Frauenministerin Gabriele Heinisch-Hosek von der SPÖ hat Vertreter der HOSI Wien bei einem Gespräch über den aktuellen Stand der Verhandlungen zur Einführung einer Eingetragenen Partnerschaft für schwule und lesbische Paare informiert.

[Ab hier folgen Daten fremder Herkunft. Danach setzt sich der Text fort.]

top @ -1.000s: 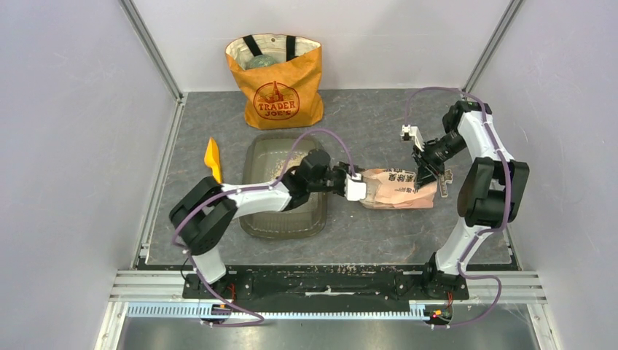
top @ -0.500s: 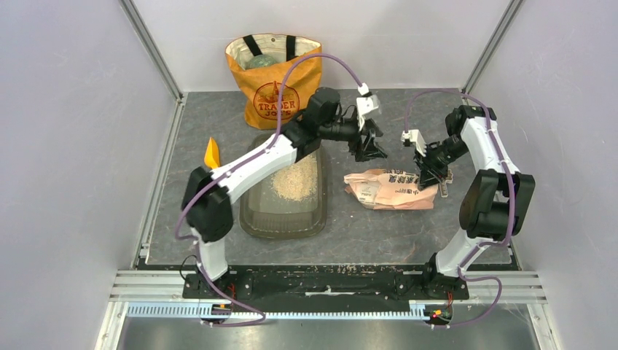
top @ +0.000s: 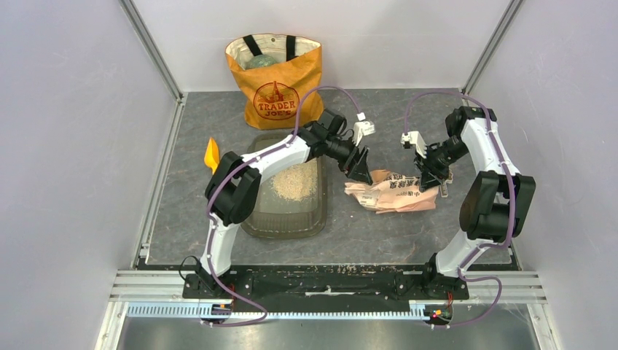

Eine Arbeitsgruppe aus Frauen-, Justiz- und Innenministerium bereitet derzeit einen Gesetzesentwurf vor. Dieser soll in wenigen Wochen präsentiert werden. Das Ziel der Arbeitsgruppe: Bis zum Beschluss des Gesetzes im Parlament sollen Homo-Paare auch in anderen Gesetzesbereichen mehr Rechte bekommen, es soll dann ein Gesamtpaket beschlossen werden.

Wie die HOSI Wien mitteilte, wurde der von der Community viel kritisierte Entwurf der ehemaligen Justizministerin Maria Berger „in vielen Punkten überarbeitet und erweitert“.

„Die HOSI Wien betonte einmal mehr, dass eine Gesamtlösung inklusive aller sozialversicherungs- und fremdenrechtlichen Bestimmungen zentral und unabdingbar sei, ebenso wie die behördliche Eintragung bei den zuständigen Behörden und keinesfalls jene immer noch von manchen ins Spiel gebrachte Eintragung bei NotarInnen“, erklärte HOSI-Wien-Mitarbeiterin Gudrun Hauer.

In wie weit diese Forderungen im Gesetzesentwurf auch wirklich eine Rolle spielen werden, konnte die HOSI Wien allerdings noch nicht sagen.